Before you look at a piece of new technology, a new media channel or a creative idea for a PR stunt – think about the overall script and see what role this new thing could play.

But in the same way as Marlon Brando went from being appropriate for young hotspur rebel roles in On the Waterfront, to being a perfect calm strategic don in The Godfather, marketing tools can also shift roles over time.

Shifting roles in marketing

Physical outlets, shops, have historically always played a role in distribution. “Place” in the Kotler vocabulary, “Physical availability” if you ask Byron Sharp. In the age of global ecommerce brands, however, shops can now be branding rather than distribution. As Rory Sutherland explains, in a world of abundant supply and limited trust, signaling being “for real” can have great value. It is a brand’s version of the peacocks lavish plumage: If I go to this extreme amount of trouble to draw attention to myself, what is beneath the feathers must be something good. “As seen on TV” was a classic example of this, but recently, opening a physical store attempts to achieve the same for digital outfits. Daniel Wellington, Warby Parker and Amazon are all examples.

On the reverse side of that development, search engine marketing used to be considered advertising (Promotion / Mental availability) but in a digital age is closer to distribution.

The role of awards

So different types of initiatives and activities within marketing change roles over time. One phenomenon that seems to have lost its original role is the advertising award circuit. Peter Field has done a lot of analysis over time and shown a declining correlation between a brands advertising award wins and its performance in the market. This means that the role of advertising awards as an indicator of value-adding creativity is no more.

There seems to be two main trains of thought on why this correlation is vanishing. One centers around the short termism of advertising today, digitalization and lack of long term strategy work meaning we focus too much on immediate ROI rather than long term value creation. The other has to do with people in the advertising industry being overly focused on purpose driven advertising. The combination of these two trends mean we see short term purpose-driven stunts winning awards, rather than good old brand-building TVCs.

If there is anything we have learned from behavioural economics and the likes of Thaler and Shotton, it is that people do act based on gut feeling, and will keep doing so. There is little point arguing for how we think award shows should work – they will work in the way people in the industry work. Data from Dentsu’s CCS database shows that people who work in advertising in the UK are 58% more interested in buying from ethical brands than the population at large. They are 39% more concerned about the environment than the average joe. And short termism is a natural effect of the abundance of short term data, and the difficulty of finding good long term KPIs.

Peacocking

So where do we go from here? If award shows cannot tell us what is great advertising for driving commercial value, what good are they?

I do believe there is still a role, and that it is more related to the peacocking theory than anything else. It is a role related to employer branding, more than actual consumer branding.
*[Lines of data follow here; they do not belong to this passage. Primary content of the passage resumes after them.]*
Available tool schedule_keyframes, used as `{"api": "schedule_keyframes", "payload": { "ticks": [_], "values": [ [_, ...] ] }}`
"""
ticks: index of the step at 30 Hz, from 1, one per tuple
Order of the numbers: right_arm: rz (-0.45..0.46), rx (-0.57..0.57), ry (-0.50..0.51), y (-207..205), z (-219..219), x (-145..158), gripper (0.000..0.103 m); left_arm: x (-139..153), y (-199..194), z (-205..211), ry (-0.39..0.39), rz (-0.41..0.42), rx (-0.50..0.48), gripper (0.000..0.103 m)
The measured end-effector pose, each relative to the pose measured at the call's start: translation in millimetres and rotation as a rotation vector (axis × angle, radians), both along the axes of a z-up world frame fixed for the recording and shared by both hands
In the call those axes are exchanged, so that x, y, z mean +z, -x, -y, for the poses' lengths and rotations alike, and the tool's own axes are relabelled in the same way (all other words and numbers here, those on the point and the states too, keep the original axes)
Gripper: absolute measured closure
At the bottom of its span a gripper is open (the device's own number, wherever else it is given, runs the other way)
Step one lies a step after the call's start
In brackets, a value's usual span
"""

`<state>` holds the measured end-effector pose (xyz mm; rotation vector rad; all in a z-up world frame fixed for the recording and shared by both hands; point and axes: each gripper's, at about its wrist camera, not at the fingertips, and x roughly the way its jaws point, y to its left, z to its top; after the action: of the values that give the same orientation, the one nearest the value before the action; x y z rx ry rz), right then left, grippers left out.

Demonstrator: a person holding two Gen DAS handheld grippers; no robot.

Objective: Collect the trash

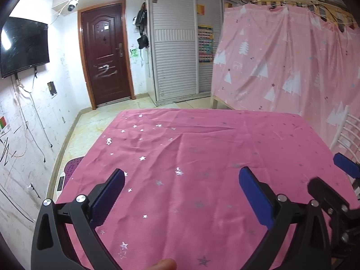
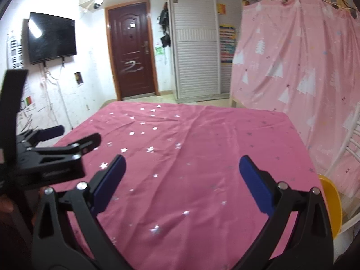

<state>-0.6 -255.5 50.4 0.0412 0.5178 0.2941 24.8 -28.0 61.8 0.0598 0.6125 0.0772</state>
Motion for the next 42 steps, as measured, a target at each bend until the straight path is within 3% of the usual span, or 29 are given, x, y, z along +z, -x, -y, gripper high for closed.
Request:
{"api": "schedule_keyframes", "payload": {
  "ticks": [42],
  "values": [
    [-0.014,0.033,-0.005,-0.6,-3.1,-5.5,0.006,-9.8,0.1,-5.9,0.002,-0.018,0.025,0.008]
  ]
}}
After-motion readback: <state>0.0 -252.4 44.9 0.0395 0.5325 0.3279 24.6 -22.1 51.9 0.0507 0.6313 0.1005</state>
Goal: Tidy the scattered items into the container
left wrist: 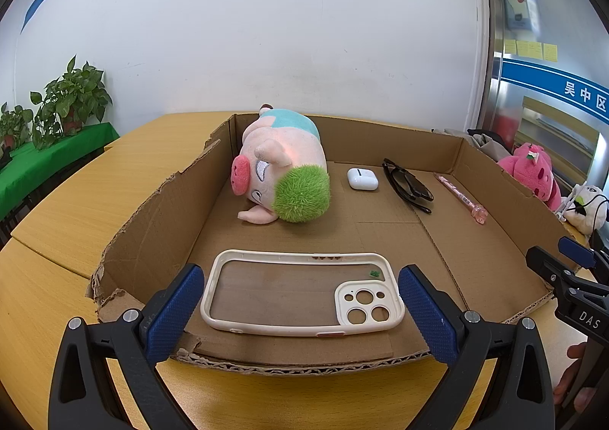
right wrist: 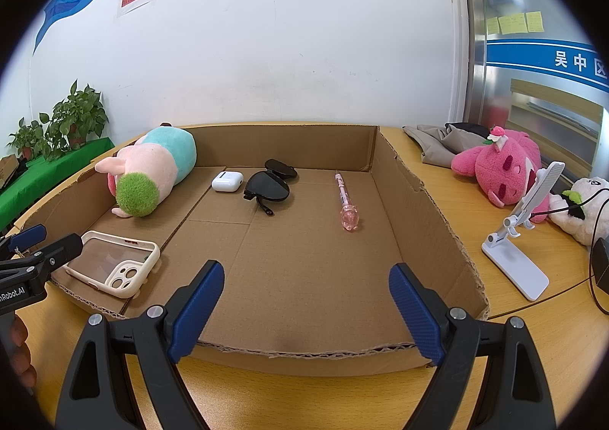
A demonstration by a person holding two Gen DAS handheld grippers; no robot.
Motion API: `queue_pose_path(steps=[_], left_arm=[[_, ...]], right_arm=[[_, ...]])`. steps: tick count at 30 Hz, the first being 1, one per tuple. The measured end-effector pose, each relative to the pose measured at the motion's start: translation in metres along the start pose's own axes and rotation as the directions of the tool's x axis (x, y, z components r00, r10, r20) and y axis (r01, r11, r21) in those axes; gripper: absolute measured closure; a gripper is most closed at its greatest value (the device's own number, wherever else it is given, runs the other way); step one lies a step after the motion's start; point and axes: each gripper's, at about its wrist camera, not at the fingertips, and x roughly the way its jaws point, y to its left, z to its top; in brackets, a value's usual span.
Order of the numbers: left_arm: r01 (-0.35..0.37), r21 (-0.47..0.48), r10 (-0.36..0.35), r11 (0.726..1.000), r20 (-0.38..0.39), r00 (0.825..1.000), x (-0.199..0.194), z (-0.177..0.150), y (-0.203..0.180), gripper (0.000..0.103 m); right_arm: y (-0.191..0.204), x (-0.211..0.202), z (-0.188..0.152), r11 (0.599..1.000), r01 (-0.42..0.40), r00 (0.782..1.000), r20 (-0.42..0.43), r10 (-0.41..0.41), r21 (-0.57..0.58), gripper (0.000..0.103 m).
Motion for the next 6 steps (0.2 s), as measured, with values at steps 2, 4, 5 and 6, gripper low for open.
queue_pose_path(steps=[2, 4, 5, 6], left_arm=[[-0.002, 0.001, 0.002, 1.0, 0.001, 1.0, -0.0004, -0.0001, -0.0002, 0.0], [-0.002, 0.002, 0.002, 1.0, 0.0, 1.0, -0.0004, -0.0003, -0.0003, 0.0], [-0.002, 0.002, 0.002, 1.0, 0.0, 1.0, -0.0004, -0.0003, -0.0003, 0.0], [-0.001, 0.001, 0.001, 1.0, -0.001, 1.0, -0.0003, -0.0003, -0.0003, 0.0]], right_arm=[[0.0001, 0.0, 0.0, 1.0, 0.0, 1.0, 0.0, 0.0, 0.0, 0.015], [0.0001, 0.0, -0.0001, 1.0, 0.0, 1.0, 0.0, 0.0, 0.0, 0.015], [0.0001, 0.0, -0.0001, 1.0, 0.0, 1.0, 0.0, 0.0, 0.0, 0.015], [0.0002, 0.0, -0.0001, 1.0, 0.0, 1.0, 0.0, 0.0, 0.0, 0.015]])
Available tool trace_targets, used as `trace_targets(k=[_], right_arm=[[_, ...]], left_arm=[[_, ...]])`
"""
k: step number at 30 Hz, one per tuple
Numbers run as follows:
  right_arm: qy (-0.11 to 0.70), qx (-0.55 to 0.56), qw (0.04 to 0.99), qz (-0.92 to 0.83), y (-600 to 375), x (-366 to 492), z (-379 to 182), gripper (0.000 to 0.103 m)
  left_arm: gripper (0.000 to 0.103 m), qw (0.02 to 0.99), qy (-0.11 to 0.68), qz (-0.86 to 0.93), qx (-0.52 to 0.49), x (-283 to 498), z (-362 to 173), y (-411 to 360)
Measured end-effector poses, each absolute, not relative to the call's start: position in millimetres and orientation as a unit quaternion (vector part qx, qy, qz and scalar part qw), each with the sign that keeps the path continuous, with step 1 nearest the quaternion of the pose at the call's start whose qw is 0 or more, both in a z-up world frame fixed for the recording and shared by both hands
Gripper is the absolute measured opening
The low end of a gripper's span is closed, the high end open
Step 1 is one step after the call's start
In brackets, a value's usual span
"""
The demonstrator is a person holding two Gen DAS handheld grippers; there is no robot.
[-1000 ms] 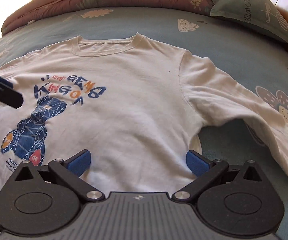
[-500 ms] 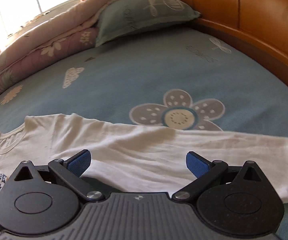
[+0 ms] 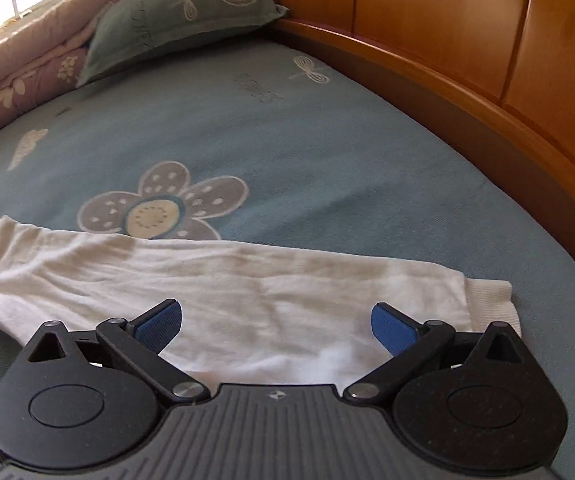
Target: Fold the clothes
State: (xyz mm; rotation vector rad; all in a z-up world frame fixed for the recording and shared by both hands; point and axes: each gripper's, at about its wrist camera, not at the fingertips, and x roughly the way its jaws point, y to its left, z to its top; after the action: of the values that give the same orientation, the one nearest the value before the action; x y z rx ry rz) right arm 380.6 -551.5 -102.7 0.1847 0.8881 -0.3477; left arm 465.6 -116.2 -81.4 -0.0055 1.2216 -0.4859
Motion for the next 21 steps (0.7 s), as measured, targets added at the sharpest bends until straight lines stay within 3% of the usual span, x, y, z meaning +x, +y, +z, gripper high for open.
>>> trace_targets(k=[10, 15, 21], right_arm=[[0.426, 0.089, 0.884, -0.168, -602, 401, -102, 0.103], [0.41, 0.065, 0.901, -0.125, -554, 385, -80, 0.103], [0.439, 0.003, 0.895, -0.086, -520, 364, -104, 0.103]], left_arm=[[0.098, 0.787, 0.571, -0.232, 0.011, 466, -88, -121], [0.1, 0.79, 0.567, -0.233, 0.023, 464, -89, -125], [0.1, 0.786, 0.566, -0.245, 0.04, 464, -89, -126]])
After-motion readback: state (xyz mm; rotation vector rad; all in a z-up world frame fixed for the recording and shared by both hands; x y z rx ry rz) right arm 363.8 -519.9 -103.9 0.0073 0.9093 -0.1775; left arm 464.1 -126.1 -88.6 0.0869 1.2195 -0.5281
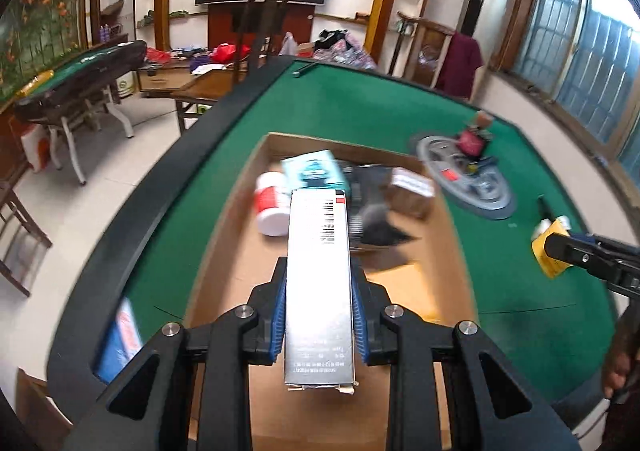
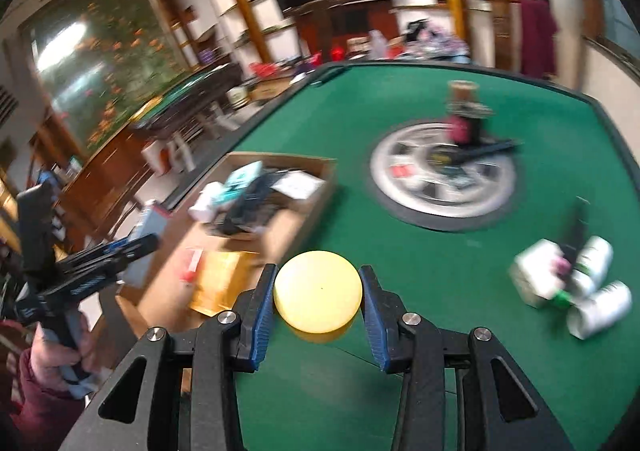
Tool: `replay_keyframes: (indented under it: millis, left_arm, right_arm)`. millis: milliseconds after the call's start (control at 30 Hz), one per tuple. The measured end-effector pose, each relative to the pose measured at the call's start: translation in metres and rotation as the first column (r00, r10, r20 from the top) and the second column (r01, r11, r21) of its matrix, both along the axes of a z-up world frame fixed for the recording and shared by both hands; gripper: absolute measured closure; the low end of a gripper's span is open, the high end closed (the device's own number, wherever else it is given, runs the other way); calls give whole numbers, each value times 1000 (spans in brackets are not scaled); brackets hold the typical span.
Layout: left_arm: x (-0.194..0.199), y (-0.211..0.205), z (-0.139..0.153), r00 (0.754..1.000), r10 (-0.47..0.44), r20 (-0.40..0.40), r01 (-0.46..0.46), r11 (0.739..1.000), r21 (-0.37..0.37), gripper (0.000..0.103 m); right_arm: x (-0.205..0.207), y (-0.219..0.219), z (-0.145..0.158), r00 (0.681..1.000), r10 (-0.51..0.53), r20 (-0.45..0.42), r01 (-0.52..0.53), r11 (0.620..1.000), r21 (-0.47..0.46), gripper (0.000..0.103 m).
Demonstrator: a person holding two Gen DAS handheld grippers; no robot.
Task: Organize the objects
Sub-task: 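Grasp the white barcode box with the left tool while the right tool grasps the yellow-lidded container, then carry the box and yellow container to the tray and release both, then move both open tools back to the remaining items on the table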
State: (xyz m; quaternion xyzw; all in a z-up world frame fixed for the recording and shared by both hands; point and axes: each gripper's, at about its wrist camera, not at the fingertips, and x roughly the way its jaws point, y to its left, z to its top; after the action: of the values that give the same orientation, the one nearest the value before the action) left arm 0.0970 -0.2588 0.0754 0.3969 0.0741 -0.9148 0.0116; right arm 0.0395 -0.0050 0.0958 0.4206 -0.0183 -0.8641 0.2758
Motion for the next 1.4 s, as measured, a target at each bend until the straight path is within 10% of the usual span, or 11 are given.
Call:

The new role of the advertising award is one of showing which brands and agencies invest in doing work that is appreciated by industry peers. That means that those outfits probably are fun places to work. And if they do work that is aligned with the ethics of advertising professionals, they will be able to attract advertising professionals. The purpose of trying to win awards then becomes the ability to recruit creative and progressive talent.

It then becomes the responsibility of the agency or brand marketing department to rein in that creativity, to make sure it is constrained within strategic borders that make it commercially viable. And maybe for 2-3 projects per year, allow it to go bananas. Those efforts become investments to win awards, in order to recruit more great creative minds in the future.

In the long term, celebrating and showcasing socially responsible campaigns may also stir up more discussions on important matters on equality and sustainability, even if these campaigns have little traction in the marketplace today.

This is of course not the original purpose of the advertising award. And it is a shame for Peter Fields statistical models, and potentially a sign of marketing as a whole going down a dangerous path. But people will behave the way they do, and rather than trying to get geriatric Brando to play a dock worker with his shirt off, let him play the role he can play.